On Thursday, Volkswagen, Europe’s largest automaker, increased its operating margin goal for 2021, citing increased demand for more profitable vehicles in the first three months of the year.
With vehicle deliveries and revenues both up by more than a quarter, the company now expects its operating profit margin to be 5.5-7 percent this year, compared to a previous estimate of 5.0-6.5 percent.
The better outlook is mainly driven by improved demand for high-margin premium cars such as Porsche and Audi, a trend that has also been observed by rivals General Motors, Daimler and Ford and Stellantis.
During the first quarter deliveries of cars under the Porsche and Audi brands were both up about a third year on year, Volkswagen has said. Sales of electric vehicles more than doubled to 133,300 vehicles.
“We started the year with great momentum and are on a strong operational course. This is clearly reflected in our positive quarterly figures,” Volkswagen AG CEO Herbert Diess said.
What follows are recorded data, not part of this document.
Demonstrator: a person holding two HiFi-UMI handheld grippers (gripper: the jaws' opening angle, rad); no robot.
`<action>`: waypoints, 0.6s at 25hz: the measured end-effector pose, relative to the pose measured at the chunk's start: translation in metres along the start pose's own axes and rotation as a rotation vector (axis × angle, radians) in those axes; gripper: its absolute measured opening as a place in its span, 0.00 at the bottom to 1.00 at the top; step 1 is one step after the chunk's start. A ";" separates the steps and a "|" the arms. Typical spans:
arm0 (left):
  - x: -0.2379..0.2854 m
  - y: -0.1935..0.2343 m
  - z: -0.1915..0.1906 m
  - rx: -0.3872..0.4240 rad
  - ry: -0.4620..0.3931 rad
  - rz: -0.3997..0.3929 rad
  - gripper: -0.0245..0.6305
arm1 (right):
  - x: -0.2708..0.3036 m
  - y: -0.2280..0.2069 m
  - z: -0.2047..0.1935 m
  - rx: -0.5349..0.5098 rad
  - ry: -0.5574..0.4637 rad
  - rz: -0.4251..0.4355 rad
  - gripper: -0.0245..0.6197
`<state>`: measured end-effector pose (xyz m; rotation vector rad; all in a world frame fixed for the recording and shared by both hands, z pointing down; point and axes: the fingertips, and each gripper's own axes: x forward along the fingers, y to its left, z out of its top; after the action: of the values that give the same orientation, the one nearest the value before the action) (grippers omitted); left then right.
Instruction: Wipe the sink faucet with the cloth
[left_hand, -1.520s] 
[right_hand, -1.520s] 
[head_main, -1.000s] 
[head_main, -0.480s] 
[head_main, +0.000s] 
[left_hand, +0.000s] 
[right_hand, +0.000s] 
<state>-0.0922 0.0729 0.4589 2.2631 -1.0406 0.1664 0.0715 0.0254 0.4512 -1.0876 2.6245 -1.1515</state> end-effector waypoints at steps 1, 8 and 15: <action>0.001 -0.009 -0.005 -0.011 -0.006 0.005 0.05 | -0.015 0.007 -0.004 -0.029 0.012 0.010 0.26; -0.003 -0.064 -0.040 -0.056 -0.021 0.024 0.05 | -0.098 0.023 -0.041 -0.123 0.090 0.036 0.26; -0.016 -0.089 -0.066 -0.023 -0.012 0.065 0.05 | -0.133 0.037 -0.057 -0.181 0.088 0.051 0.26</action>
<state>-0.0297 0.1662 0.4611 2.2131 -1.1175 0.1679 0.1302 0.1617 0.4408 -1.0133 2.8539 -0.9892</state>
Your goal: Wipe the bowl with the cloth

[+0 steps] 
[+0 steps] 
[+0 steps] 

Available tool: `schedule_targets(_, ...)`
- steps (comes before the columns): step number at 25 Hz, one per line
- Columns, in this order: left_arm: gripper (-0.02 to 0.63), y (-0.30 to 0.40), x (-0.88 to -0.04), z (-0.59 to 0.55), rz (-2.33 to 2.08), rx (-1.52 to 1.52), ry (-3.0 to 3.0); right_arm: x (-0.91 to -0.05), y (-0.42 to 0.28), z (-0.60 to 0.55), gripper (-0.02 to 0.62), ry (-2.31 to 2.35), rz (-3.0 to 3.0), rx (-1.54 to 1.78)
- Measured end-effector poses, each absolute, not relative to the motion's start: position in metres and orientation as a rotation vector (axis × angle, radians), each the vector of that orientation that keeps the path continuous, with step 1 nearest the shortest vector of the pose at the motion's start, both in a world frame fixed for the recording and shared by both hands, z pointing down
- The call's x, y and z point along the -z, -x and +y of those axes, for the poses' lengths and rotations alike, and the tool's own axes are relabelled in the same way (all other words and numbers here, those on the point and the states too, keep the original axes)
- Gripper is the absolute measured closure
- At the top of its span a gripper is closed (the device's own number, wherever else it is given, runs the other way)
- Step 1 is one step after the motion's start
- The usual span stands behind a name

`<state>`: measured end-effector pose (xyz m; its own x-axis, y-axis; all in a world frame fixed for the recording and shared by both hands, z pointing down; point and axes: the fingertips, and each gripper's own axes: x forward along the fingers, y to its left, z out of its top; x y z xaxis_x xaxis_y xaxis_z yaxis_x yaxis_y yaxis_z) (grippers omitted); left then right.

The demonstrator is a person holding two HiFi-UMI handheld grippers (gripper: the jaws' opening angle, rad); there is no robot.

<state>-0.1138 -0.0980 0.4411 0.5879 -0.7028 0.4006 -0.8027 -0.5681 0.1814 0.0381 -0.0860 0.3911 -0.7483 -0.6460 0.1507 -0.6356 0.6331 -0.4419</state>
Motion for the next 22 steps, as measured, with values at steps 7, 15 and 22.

“Our successful e-offensive continues to gain momentum and we have significantly expanded it with attractive new models.”
Shares in the group were indicated to open 1.2% higher in pre-market trade.
The world’s second largest carmaker by vehicle sales this year pleased investors when it provided more detail about its electric vehicle strategy, including higher sales targets and plans to build six battery factories in Europe.
Volkswagen’s operating profit increased to 4.8 billion euros ($5.8 billion) in the first quarter of this year, thanks to cost cuts and higher revenues, compared to 0.9 billion in the same period last year, when the COVID-19 pandemic had a negative effect.
Even though the effect of an ongoing shortage of critical automotive chips is expected to worsen in the second quarter, the company’s outlook for the year has improved.